| WHAT THE TASK ASKS |
Pick out the lines in the listing below that contain the word "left" and copy them.

| INFORMATION PROVIDED |
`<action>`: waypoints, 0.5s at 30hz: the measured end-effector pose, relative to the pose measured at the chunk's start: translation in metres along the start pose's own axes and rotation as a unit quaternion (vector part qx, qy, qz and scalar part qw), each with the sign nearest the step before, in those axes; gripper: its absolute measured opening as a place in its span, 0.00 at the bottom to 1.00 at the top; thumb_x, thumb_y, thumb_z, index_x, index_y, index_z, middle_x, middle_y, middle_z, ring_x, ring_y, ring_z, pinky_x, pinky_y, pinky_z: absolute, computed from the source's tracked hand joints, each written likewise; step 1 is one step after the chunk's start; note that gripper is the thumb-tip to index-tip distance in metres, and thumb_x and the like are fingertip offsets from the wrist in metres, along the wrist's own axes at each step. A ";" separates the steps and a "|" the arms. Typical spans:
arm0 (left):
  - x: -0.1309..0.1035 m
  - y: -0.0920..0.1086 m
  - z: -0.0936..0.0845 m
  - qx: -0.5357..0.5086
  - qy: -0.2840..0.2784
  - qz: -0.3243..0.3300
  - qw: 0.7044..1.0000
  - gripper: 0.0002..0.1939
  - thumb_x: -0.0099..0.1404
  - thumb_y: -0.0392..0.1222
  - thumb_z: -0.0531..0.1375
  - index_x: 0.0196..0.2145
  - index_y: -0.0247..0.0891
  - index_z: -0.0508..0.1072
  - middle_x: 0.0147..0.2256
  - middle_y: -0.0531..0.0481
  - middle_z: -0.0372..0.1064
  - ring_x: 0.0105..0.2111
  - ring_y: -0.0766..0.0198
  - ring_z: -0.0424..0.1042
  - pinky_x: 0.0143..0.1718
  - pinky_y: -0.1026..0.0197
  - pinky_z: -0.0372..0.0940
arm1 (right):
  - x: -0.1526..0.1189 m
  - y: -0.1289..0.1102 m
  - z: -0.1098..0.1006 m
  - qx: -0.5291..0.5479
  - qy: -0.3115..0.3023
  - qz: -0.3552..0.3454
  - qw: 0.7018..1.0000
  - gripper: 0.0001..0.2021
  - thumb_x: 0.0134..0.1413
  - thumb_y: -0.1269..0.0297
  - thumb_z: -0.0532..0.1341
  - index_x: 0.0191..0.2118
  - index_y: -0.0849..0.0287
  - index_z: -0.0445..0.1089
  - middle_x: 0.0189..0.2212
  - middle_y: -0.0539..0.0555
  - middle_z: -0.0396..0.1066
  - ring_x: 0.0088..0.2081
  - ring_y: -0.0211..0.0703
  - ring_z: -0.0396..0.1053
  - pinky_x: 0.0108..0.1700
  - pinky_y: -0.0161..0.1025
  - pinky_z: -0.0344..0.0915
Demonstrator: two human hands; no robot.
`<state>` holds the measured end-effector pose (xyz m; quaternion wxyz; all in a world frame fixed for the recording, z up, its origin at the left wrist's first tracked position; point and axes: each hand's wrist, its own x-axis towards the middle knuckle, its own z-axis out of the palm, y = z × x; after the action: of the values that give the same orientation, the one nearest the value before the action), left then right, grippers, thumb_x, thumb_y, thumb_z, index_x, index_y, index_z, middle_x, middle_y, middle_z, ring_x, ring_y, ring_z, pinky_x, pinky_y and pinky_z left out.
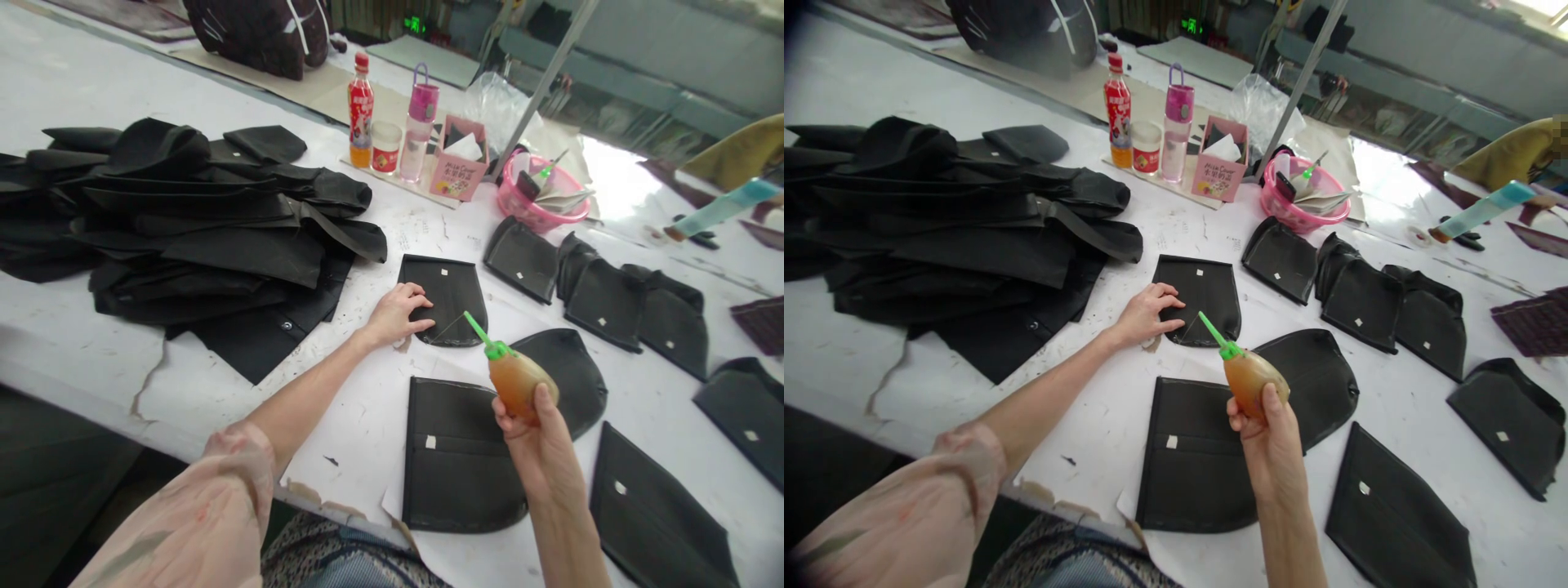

| TASK SOLUTION |
arm0 (left):
`<state>` holds the measured end-effector pose (xyz m; quaternion wxyz; all in a world frame fixed for the recording, z up, its origin at the left wrist's first tracked position; point and axes: each hand's wrist, its own x-axis towards the middle knuckle, its own z-axis out of the palm, y = z × x; after the action: of the values that give the same orientation, the one nearest the value before the action), left then right, grippers, thumb_x, thumb_y, thumb_z, index_x, index_y, index_z, middle_x, middle_y, middle_z, ring_x, ring_y, ring_z, pinky_x, pinky_y and pinky_z left out.

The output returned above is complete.